The stock exchange is a great spot to create a corpus. You can build wealth slowly by making prudent, conservative investments. This market is popular because it allows people to build a wealth and also provides steady income. A dividend-paying company is a great way to create steady income streams. Most people don't understand the difference between dividend yield and dividend rate. Learn more about the differences between these terms.
It is important to know the differences between yield and dividend rate. These definitions are:
Dividend Rate: The expected dividend rate from a particular investment (e.g., stock, mutual fund, or other money market instrument) is often simply referred to by the term dividend. Dividends are usually paid quarterly or annually. The company that offers the dividend could set a fixed or adjustable dividend rate. It also depends on their strategies and preferences. The dividend rate is set by the board of directors at the bonus company. Shareholders then approve it.
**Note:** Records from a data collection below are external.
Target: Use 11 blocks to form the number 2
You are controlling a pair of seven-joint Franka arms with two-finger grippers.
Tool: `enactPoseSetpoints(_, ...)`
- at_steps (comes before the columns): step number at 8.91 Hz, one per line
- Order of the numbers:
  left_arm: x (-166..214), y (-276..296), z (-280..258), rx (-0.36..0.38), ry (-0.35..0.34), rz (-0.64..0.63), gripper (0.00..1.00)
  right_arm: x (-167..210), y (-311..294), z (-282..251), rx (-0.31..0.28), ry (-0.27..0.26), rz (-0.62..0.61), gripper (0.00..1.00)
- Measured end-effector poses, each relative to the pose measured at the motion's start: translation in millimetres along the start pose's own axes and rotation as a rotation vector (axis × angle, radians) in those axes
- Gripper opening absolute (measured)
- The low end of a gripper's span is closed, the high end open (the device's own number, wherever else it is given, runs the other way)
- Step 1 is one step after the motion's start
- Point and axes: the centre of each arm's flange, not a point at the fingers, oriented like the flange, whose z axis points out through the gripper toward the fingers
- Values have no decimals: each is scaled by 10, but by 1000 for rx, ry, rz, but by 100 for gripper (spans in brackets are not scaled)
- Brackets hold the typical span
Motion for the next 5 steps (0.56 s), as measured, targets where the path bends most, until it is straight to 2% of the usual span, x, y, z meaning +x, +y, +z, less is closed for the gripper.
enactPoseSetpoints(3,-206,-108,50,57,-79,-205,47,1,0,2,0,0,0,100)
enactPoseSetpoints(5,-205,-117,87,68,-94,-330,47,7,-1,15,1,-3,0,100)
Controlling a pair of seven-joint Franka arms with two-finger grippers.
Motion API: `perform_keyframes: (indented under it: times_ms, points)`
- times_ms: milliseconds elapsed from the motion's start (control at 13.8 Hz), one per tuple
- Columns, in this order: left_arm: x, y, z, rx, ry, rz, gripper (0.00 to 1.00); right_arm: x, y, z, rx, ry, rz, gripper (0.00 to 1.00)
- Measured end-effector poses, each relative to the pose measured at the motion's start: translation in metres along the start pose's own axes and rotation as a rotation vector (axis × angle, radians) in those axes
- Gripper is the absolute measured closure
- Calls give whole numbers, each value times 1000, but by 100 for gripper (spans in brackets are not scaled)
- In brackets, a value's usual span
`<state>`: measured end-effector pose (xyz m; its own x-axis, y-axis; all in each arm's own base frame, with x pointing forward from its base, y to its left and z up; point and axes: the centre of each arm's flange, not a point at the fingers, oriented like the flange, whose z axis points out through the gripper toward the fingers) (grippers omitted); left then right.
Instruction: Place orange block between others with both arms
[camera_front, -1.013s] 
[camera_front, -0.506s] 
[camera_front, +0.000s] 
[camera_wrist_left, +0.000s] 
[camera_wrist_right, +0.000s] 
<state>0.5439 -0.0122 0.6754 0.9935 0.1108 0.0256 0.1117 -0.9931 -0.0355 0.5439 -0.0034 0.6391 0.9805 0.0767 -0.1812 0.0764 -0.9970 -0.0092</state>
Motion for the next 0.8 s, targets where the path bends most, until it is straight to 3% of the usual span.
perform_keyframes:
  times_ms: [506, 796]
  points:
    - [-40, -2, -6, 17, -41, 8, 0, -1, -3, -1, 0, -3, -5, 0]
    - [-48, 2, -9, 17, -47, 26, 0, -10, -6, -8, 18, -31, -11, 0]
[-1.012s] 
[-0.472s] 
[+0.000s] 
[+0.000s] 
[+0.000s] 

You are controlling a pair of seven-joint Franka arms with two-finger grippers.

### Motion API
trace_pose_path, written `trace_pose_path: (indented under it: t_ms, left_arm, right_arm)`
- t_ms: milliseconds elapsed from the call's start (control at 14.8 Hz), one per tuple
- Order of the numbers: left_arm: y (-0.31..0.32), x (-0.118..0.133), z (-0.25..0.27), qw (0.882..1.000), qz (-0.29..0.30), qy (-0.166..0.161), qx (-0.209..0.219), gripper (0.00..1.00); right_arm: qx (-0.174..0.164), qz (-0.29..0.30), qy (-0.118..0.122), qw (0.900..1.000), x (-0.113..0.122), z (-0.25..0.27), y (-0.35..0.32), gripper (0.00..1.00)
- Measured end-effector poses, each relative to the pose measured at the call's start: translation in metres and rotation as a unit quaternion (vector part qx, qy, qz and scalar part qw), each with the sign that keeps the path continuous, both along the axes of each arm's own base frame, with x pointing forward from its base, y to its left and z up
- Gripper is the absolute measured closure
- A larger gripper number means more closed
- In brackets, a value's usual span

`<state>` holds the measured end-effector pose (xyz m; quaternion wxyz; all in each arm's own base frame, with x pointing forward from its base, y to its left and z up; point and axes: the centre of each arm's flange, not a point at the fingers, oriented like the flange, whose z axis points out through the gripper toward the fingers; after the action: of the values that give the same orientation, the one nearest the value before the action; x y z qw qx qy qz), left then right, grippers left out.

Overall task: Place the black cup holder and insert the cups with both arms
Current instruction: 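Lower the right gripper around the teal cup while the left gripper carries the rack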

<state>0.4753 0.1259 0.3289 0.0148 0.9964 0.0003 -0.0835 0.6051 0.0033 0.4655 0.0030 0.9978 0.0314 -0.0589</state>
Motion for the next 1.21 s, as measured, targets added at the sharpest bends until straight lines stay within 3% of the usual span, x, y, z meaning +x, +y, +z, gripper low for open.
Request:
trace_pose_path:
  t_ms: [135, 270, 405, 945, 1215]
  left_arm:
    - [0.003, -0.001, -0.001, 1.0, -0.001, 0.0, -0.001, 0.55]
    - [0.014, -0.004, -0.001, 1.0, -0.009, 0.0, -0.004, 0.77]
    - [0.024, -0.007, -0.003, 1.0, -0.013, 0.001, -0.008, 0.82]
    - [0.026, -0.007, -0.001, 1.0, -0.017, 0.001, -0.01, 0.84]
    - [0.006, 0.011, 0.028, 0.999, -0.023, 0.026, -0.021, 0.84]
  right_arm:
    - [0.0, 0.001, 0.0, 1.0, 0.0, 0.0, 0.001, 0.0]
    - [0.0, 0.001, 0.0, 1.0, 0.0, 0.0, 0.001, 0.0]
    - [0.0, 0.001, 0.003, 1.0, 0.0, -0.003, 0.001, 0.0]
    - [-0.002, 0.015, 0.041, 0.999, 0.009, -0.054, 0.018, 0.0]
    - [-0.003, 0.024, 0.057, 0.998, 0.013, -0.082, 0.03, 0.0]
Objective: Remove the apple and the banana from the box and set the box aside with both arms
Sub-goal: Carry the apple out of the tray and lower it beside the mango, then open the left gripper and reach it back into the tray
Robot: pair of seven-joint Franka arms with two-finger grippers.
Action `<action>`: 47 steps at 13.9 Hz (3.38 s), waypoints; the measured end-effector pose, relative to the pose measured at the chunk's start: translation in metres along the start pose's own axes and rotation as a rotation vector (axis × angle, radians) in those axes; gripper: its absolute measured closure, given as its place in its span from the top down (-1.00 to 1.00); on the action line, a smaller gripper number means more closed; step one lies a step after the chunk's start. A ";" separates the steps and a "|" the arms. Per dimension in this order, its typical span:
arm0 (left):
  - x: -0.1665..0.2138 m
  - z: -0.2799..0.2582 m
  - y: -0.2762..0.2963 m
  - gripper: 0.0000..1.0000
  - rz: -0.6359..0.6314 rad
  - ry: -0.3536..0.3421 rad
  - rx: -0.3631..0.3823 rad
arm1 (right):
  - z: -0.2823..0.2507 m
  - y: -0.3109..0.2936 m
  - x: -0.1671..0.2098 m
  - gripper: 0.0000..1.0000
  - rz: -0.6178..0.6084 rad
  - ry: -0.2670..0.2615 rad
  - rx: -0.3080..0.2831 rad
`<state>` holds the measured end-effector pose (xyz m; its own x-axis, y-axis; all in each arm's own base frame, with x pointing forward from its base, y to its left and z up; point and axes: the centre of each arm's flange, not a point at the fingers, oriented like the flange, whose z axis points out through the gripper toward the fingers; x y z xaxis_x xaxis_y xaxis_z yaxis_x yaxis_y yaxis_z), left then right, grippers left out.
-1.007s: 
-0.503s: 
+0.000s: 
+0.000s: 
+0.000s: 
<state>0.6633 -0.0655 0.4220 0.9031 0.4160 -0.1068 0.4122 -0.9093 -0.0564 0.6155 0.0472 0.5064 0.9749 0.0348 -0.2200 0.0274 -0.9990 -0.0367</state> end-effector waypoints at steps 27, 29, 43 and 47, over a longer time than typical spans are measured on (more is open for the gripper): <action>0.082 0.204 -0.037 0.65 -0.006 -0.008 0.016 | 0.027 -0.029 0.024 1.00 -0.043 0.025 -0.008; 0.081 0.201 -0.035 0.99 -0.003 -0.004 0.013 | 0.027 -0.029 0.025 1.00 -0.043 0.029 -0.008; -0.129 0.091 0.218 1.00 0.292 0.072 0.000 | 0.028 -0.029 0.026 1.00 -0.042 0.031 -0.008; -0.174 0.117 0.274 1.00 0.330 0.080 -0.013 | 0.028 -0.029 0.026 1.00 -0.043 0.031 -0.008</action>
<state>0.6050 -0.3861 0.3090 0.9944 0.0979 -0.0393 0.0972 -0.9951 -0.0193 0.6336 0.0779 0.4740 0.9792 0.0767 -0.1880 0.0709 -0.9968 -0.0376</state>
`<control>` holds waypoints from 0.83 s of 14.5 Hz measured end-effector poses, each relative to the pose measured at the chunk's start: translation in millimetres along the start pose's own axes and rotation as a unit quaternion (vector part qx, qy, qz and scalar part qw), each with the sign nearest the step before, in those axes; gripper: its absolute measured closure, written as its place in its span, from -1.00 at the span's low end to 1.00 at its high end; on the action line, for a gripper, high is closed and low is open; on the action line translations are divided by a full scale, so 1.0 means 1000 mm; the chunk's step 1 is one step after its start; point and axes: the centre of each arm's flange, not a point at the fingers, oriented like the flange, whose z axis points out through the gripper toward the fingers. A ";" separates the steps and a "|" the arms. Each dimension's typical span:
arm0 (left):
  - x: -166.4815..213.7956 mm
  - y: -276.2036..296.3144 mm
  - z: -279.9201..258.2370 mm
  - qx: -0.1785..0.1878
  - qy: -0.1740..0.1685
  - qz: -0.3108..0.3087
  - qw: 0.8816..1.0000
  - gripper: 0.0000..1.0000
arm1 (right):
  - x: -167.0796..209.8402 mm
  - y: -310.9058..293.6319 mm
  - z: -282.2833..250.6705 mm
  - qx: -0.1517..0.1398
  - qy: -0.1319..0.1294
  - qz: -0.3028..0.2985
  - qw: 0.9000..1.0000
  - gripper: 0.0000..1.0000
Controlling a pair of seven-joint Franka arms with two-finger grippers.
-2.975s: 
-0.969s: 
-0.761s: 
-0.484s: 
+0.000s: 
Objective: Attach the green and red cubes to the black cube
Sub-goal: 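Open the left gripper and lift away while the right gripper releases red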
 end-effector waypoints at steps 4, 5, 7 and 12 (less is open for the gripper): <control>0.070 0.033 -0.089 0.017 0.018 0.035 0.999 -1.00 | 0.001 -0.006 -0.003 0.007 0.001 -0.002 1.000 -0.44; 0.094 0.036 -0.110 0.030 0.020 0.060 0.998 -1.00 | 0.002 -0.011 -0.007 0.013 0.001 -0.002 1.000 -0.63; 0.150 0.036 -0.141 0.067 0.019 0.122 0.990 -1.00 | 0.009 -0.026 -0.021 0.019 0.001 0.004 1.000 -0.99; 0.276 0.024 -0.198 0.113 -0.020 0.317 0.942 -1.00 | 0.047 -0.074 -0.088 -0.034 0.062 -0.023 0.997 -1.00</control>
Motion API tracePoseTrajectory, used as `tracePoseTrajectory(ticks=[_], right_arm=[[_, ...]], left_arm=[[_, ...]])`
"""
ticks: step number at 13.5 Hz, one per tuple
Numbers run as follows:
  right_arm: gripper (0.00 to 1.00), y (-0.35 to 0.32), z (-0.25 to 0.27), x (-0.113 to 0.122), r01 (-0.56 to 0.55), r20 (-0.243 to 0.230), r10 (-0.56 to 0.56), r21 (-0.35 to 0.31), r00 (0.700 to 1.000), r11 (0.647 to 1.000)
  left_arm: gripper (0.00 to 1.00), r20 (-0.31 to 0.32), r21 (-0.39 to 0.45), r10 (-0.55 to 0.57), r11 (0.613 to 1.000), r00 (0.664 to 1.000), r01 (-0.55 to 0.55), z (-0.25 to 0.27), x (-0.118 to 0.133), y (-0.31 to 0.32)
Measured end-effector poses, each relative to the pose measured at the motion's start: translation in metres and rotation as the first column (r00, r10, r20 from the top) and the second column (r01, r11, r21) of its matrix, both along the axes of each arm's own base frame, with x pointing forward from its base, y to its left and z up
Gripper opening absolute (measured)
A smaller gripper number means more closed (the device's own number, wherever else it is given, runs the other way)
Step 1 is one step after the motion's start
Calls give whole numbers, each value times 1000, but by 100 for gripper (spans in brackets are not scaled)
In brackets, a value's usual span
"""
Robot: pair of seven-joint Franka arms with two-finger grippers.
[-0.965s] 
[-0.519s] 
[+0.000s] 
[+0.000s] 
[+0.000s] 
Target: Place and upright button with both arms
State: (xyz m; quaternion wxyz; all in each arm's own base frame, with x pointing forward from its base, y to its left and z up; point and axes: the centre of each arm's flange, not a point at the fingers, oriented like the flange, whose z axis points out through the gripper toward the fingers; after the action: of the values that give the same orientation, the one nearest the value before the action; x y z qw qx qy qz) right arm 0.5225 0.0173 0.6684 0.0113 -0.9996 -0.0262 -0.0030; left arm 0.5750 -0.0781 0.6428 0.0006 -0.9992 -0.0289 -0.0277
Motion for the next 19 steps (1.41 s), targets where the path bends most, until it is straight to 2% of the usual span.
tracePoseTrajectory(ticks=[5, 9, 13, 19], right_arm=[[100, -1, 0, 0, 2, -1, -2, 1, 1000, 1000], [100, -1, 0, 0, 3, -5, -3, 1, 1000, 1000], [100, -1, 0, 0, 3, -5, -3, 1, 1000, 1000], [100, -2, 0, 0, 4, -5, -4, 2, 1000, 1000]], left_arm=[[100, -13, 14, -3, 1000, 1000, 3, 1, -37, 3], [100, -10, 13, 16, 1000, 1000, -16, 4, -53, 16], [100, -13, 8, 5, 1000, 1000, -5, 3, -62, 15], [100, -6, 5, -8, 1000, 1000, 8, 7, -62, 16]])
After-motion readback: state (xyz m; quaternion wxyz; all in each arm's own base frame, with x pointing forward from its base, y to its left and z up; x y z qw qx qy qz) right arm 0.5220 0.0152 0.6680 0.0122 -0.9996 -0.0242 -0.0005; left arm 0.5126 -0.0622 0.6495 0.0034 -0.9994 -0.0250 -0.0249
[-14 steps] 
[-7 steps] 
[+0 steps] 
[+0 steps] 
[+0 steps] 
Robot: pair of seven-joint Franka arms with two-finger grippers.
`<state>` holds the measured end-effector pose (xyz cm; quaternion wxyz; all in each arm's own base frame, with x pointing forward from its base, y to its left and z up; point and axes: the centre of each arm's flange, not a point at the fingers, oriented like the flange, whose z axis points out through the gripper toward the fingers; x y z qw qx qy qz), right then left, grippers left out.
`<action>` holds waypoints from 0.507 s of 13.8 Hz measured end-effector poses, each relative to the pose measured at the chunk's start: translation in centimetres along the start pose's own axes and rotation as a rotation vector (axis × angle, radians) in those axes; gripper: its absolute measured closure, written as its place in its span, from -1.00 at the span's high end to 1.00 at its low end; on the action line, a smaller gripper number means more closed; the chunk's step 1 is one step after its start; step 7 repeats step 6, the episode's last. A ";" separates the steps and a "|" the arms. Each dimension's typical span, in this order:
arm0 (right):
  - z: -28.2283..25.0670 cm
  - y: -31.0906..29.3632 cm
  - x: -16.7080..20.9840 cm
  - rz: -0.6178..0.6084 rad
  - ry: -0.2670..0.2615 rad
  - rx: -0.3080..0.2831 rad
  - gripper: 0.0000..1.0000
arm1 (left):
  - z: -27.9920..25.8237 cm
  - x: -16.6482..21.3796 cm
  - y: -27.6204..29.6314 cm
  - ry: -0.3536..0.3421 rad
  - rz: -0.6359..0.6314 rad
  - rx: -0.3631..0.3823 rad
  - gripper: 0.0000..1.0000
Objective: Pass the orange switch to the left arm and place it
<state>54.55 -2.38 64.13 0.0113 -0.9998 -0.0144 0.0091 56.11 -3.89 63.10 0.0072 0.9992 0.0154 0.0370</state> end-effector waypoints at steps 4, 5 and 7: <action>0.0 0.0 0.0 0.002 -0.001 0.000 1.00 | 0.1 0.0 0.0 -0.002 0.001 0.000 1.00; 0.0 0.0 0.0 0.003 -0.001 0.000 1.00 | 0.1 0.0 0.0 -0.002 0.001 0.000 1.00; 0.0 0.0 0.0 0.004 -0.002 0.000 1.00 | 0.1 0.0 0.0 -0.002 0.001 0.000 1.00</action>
Dividend Yield: The financial ratio that shows how much dividends a company pays each year relative to its stock price is the Dividend Yield. The dividend yield, which is usually expressed in percentage, represents the investment's dividend-specific return. The dividend rate could be the same as in the previous year or increase or decrease. If the dividend amount is not changed, the yield will increase if the stock price falls. In the opposite case, the yield will decrease if the stock price increases. The stock price changes and the dividend yield can appear high for stocks that are rapidly falling.
Let's suppose you have invested Rs.100,000. You are given 1000 shares units. The bank will now declare dividends at Rs.5 per share. This is the dividend rate. In this situation, your total dividend amount will be Rs.5,000. This is how your dividend yield will be calculated:
Rs.5,000 x 100/100000 = 5 per cent
The formula above is applicable to investments that are held for a full financial year. However, the yield ratio for shorter investments based on stock's closing date must be considered. If XYZ Bank's books close on July 1, and your shares were purchased on January 1, you will be eligible for a 10% return, because the shareholding period is six months rather than a year.
It is important to consider the ex-dividend element. This is the date you are no longer eligible for dividends after a financial year. If XYZ Bank announces 25 th Jul as book closing, the stock exchange could declare 20 th Jul as the ex-dividend day, which is the date after which you will cease receiving dividends from them.
It is easy to see that the difference between yield and dividend rate is very simple.